◆ PROBLEM STATEMENT
Keep the images out and set the listing below down word for word.

-*-*-

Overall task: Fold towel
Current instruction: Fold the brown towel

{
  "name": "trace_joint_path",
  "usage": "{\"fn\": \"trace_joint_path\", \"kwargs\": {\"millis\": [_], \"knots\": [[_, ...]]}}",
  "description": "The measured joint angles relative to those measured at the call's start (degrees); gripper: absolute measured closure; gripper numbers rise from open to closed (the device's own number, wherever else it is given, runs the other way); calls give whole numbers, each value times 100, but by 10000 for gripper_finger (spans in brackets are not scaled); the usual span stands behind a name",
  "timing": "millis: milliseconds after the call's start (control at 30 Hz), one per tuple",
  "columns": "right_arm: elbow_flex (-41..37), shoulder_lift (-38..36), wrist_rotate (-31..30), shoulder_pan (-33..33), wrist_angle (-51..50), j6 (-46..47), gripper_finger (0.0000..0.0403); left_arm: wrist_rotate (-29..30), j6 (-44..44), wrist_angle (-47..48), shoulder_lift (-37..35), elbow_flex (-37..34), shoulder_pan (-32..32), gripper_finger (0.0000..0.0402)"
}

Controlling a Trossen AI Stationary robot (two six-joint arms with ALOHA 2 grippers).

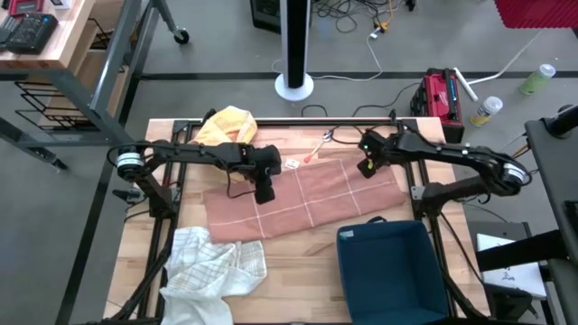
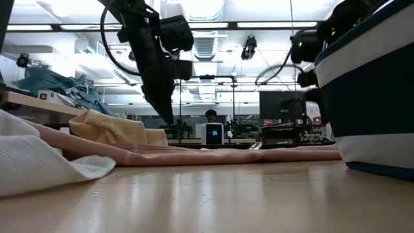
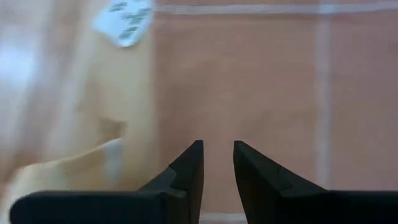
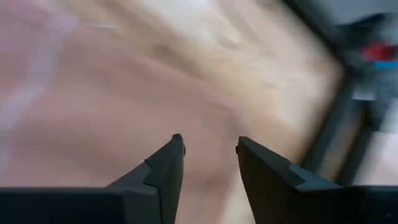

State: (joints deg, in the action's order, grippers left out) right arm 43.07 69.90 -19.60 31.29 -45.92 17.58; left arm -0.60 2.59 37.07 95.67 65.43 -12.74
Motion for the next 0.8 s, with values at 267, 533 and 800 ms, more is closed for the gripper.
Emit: {"fn": "trace_joint_path", "kwargs": {"millis": [267, 533, 800], "knots": [[-312, 178, 637, -106, 171, 197, 316, -521, 419, -933, -1, -708, 3, 325], [-492, 1075, 674, -116, 202, 129, 384, -567, 777, -1400, -1, -1338, 16, 323], [-392, 1375, 800, -135, 218, 74, 394, -193, 985, -175, -36, -1592, 5, 325]]}}
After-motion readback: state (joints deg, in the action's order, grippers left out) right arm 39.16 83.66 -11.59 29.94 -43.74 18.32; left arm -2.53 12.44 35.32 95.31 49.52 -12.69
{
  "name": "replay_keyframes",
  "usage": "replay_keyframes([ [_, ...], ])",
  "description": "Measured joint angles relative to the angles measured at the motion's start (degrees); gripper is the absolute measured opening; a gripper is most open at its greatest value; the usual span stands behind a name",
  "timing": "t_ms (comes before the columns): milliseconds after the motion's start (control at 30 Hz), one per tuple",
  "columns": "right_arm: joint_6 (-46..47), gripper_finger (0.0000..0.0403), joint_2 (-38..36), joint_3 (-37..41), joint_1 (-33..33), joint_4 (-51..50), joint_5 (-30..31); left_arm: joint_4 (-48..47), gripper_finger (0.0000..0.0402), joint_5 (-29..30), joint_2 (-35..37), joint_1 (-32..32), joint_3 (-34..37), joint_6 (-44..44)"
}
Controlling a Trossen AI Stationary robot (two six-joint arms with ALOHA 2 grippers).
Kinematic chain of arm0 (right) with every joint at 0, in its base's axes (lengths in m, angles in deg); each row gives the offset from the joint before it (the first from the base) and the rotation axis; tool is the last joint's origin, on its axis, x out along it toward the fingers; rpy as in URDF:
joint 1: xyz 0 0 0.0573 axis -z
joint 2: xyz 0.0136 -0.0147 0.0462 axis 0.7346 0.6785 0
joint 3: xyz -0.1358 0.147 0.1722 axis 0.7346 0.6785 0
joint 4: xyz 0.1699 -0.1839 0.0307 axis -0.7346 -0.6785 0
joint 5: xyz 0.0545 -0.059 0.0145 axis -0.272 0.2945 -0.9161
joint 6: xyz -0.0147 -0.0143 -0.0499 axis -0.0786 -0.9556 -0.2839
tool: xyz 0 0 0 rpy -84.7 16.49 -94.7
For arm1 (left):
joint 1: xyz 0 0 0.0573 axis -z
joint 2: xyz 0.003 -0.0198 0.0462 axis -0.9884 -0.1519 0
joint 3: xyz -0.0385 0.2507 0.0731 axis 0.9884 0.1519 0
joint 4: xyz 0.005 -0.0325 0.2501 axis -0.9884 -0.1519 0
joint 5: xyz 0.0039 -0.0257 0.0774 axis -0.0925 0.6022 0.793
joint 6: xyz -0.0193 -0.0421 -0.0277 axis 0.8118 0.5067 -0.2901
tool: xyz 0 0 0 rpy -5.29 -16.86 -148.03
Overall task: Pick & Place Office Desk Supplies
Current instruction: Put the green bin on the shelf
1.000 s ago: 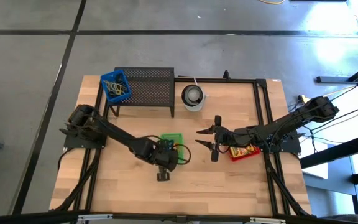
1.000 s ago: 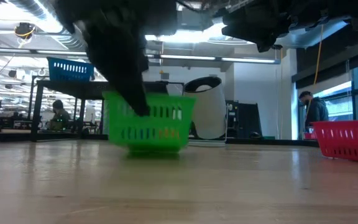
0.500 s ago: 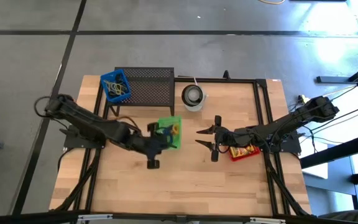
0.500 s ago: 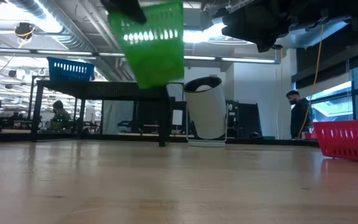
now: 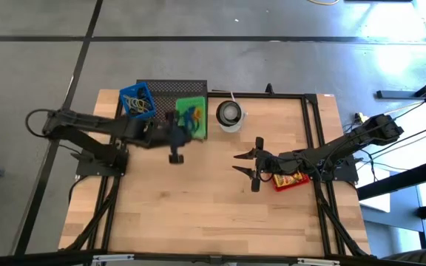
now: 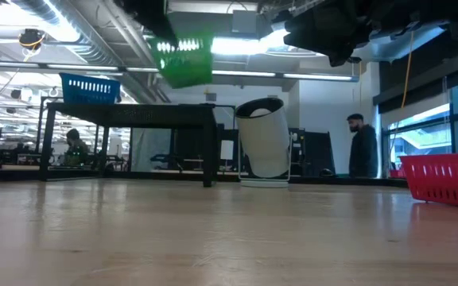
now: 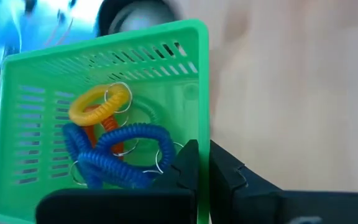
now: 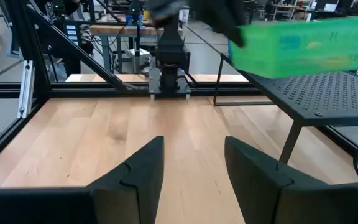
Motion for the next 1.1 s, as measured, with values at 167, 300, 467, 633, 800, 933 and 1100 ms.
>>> replay_keyframes([
  [167, -0.1, 0.0169, 0.0, 0.0, 0.0, -0.1, 0.0, -2.2, 0.0004, -4.7, 0.0, -8.9, 0.0, -3.6],
  [300, -0.1, 0.0169, 0.0, 0.0, 0.0, -0.2, 0.0, -4.3, 0.0004, -6.1, -0.1, -13.9, 0.0, -5.7],
  [467, -0.3, 0.0169, 0.0, 0.0, 0.0, -0.4, 0.0, -9.7, 0.0004, -6.2, -0.1, -18.8, 0.0, -6.0],
  [633, -0.4, 0.0169, 0.0, 0.0, 0.0, -0.5, 0.0, -13.0, 0.0004, -6.2, -0.1, -21.9, 0.0, -6.0],
  [800, -0.4, 0.0169, 0.0, 0.0, 0.0, -0.5, 0.0, -14.3, 0.0005, -6.2, -0.2, -23.7, 0.0, -5.9],
  [933, -0.4, 0.0169, 0.0, 0.0, 0.0, -0.5, 0.0, -14.3, 0.001, -6.2, -0.2, -24.0, 0.0, -5.9],
  [1100, -0.5, 0.0169, 0.0, 0.0, 0.0, -0.6, 0.0, -14.3, 0.0023, -5.8, -0.2, -24.0, 0.0, -5.8],
])
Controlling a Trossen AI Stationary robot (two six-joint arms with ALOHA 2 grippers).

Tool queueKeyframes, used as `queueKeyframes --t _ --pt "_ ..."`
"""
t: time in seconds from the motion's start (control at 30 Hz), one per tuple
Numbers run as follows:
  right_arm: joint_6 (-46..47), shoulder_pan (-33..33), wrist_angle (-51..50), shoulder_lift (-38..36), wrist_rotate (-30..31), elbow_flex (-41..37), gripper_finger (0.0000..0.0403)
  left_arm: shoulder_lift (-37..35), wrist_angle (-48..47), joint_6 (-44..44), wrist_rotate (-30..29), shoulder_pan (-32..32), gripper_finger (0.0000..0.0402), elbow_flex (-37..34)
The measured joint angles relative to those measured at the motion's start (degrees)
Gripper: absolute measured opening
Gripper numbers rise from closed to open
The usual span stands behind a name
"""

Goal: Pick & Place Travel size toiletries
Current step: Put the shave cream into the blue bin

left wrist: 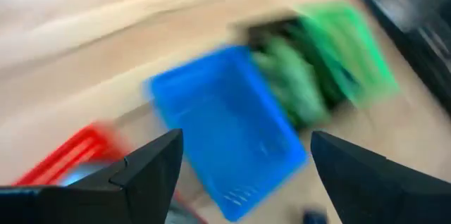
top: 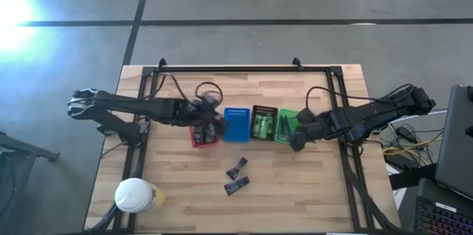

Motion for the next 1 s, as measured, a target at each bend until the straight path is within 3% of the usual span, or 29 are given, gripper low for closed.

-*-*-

◆ REPLY TO THE EXERCISE
Overall task: Fold towel
Current instruction: Fold the brown towel

{
  "name": "trace_joint_path",
  "usage": "{\"fn\": \"trace_joint_path\", \"kwargs\": {\"millis\": [_], \"knots\": [[_, ...]]}}",
  "description": "The measured joint angles relative to those measured at the call's start (degrees); gripper: absolute measured closure; gripper numbers rise from open to closed (the device's own number, wherever else it is given, runs the other way); calls give whole numbers, each value times 100, but by 10000 for gripper_finger (spans in brackets are not scaled); the usual span stands behind a name",
  "timing": "millis: milliseconds after the call's start (control at 30 Hz), one per tuple",
  "columns": "right_arm: elbow_flex (-41..37), shoulder_lift (-38..36), wrist_rotate (-31..30), shoulder_pan (-33..33), wrist_angle (-51..50), j6 (-46..47), gripper_finger (0.0000..0.0403); left_arm: wrist_rotate (-29..30), j6 (-44..44), wrist_angle (-47..48), shoulder_lift (-37..35), elbow_flex (-37..34), shoulder_pan (-32..32), gripper_finger (0.0000..0.0402)"
}

Controlling a Trossen AI Stationary robot (two six-joint arms with ALOHA 2 grippers).


State: (joints deg, in the action's order, grippers left out) right arm 43.07 69.90 -19.60 31.29 -45.92 17.58; left arm -0.60 2.59 37.07 95.67 65.43 -12.74
Motion for the next 0.8 s, with values at 267, 533 and 800 ms, more is closed for the gripper.
Emit: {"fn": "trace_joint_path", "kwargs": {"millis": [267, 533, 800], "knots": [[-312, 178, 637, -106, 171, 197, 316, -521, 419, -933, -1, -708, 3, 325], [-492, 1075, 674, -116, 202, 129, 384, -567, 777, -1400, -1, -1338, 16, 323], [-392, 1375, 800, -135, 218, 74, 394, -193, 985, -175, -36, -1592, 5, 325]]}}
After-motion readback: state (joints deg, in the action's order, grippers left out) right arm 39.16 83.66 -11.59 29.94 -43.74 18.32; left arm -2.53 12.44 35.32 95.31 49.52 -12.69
{
  "name": "replay_keyframes",
  "usage": "replay_keyframes([ [_, ...], ])",
  "description": "Measured joint angles relative to the angles measured at the motion's start (degrees); gripper is the absolute measured opening; a gripper is most open at its greatest value; the usual span stands behind a name",
  "timing": "t_ms (comes before the columns): milliseconds after the motion's start (control at 30 Hz), one per tuple",
  "columns": "right_arm: joint_6 (-46..47), gripper_finger (0.0000..0.0403), joint_2 (-38..36), joint_3 (-37..41), joint_1 (-33..33), joint_4 (-51..50), joint_5 (-30..31); left_arm: joint_4 (-48..47), gripper_finger (0.0000..0.0402), joint_5 (-29..30), joint_2 (-35..37), joint_1 (-32..32), joint_3 (-34..37), joint_6 (-44..44)"
}
Controlling a Trossen AI Stationary robot (two six-joint arms with ALOHA 2 grippers).
Kinematic chain of arm0 (right) with every joint at 0, in its base's axes (lengths in m, angles in deg); each row gives the offset from the joint before it (the first from the base) and the rotation axis; tool is the last joint's origin, on its axis, x out along it toward the fingers; rpy as in URDF:
joint 1: xyz 0 0 0.0573 axis -z
joint 2: xyz 0.0136 -0.0147 0.0462 axis 0.7346 0.6785 0
joint 3: xyz -0.1358 0.147 0.1722 axis 0.7346 0.6785 0
joint 4: xyz 0.1699 -0.1839 0.0307 axis -0.7346 -0.6785 0
joint 5: xyz 0.0545 -0.059 0.0145 axis -0.272 0.2945 -0.9161
joint 6: xyz -0.0147 -0.0143 -0.0499 axis -0.0786 -0.9556 -0.2839
tool: xyz 0 0 0 rpy -84.7 16.49 -94.7
For arm1 (left):
joint 1: xyz 0 0 0.0573 axis -z
joint 2: xyz 0.003 -0.0198 0.0462 axis -0.9884 -0.1519 0
joint 3: xyz -0.0385 0.2507 0.0731 axis 0.9884 0.1519 0
joint 4: xyz 0.005 -0.0325 0.2501 axis -0.9884 -0.1519 0
joint 5: xyz 0.0039 -0.0257 0.0774 axis -0.0925 0.6022 0.793
joint 6: xyz -0.0193 -0.0421 -0.0277 axis 0.8118 0.5067 -0.2901
tool: xyz 0 0 0 rpy -5.29 -16.86 -148.03
Overall task: Pick & Place Office Desk Supplies
Current instruction: Put the green bin on the shelf
1.000 s ago: 
1.000 s ago: 
0.500 s ago: 
0.500 s ago: 
now: 
now: 
now: 
now: 
Motion for the next 1.1 s, as measured, with values at 167, 300, 467, 633, 800, 933 and 1100 ms.
>>> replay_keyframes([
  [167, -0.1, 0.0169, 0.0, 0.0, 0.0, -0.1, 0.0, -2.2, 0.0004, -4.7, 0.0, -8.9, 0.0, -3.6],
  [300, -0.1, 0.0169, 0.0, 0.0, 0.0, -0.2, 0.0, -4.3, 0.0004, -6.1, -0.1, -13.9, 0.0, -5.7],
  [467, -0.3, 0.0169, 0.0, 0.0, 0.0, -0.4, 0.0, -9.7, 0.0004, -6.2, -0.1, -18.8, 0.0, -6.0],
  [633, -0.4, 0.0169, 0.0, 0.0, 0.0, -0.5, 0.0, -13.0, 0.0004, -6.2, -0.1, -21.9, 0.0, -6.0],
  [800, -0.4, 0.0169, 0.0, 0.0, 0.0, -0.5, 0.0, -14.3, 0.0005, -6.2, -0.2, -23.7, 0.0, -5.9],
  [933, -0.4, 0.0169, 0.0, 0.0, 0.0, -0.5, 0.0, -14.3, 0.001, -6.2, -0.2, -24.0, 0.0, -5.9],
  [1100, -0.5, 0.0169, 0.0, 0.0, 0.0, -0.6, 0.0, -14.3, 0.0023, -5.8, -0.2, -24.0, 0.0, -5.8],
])
Controlling a Trossen AI Stationary robot (two six-joint arms with ALOHA 2 grippers).

Tool queueKeyframes, used as `queueKeyframes --t _ --pt "_ ..."`
"""
t: time in seconds from the motion's start (control at 30 Hz), one per tuple
Numbers run as follows:
  right_arm: joint_6 (-46..47), shoulder_pan (-33..33), wrist_angle (-51..50), shoulder_lift (-38..36), wrist_rotate (-30..31), elbow_flex (-41..37), gripper_finger (0.0000..0.0403)
  left_arm: shoulder_lift (-37..35), wrist_angle (-48..47), joint_6 (-44..44), wrist_rotate (-30..29), shoulder_pan (-32..32), gripper_finger (0.0000..0.0402), elbow_flex (-37..34)
The measured joint angles relative to those measured at the motion's start (degrees)
Gripper: absolute measured opening
Gripper numbers rise from closed to open
The usual span stands behind a name
"""

Goal: Pick & Place Travel size toiletries
Current step: Put the shave cream into the blue bin

left wrist: 
top: 

Motion for the next 1 s, as measured, a target at each bend until the straight path is within 3% of the usual span, or 29 are given, gripper low for closed.

There is nothing more to add to the answer.